_Directions for this task_: Your result will be the set of lines with "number", copied from the material below.

---------- Raw data

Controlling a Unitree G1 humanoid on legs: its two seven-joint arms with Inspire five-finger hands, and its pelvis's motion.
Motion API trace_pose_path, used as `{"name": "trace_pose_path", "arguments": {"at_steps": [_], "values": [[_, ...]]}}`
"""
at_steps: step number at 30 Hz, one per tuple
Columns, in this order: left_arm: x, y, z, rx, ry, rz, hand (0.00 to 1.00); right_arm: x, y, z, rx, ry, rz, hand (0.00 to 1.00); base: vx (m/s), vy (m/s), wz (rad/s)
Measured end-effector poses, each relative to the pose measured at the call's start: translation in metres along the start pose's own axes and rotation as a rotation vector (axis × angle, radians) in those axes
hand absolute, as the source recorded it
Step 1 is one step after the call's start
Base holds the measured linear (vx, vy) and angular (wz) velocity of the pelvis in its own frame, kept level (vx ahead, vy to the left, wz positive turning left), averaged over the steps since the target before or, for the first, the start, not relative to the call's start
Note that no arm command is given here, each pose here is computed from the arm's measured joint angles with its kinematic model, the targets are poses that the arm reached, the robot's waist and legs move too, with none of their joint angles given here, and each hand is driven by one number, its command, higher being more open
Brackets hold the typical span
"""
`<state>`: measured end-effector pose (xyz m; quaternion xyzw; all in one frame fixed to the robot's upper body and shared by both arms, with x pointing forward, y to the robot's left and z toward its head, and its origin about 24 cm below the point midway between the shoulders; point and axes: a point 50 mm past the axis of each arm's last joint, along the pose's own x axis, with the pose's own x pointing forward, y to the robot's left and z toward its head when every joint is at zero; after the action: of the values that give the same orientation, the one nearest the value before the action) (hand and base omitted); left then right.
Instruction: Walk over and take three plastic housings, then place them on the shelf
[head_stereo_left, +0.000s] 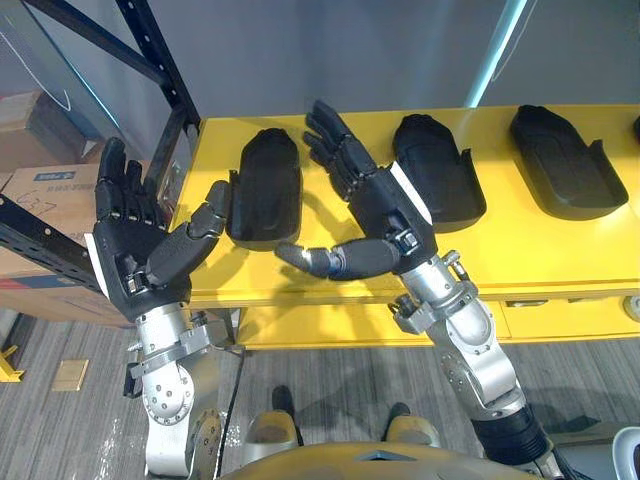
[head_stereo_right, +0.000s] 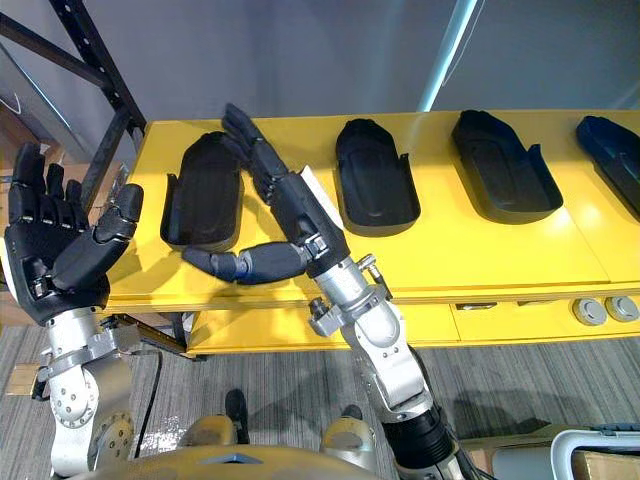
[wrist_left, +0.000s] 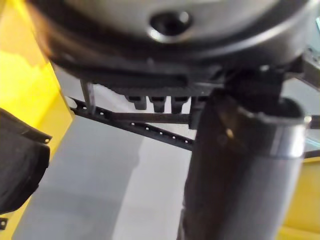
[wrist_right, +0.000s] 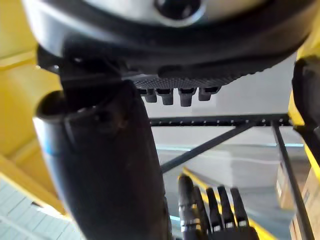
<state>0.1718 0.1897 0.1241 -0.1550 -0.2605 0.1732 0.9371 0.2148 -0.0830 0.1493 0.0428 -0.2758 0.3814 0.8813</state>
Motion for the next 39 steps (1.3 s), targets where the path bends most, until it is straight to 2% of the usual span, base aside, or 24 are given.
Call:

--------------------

_Output_:
at_steps: step number at 30 Hz, one per tuple
Note that no arm command is given here, each pose here is computed from the arm's measured joint angles with its kinematic model, the targets are poses that the arm reached, the robot's waist and legs move too, with none of their joint angles given here, and each hand is driven by one number, its command, higher being more open

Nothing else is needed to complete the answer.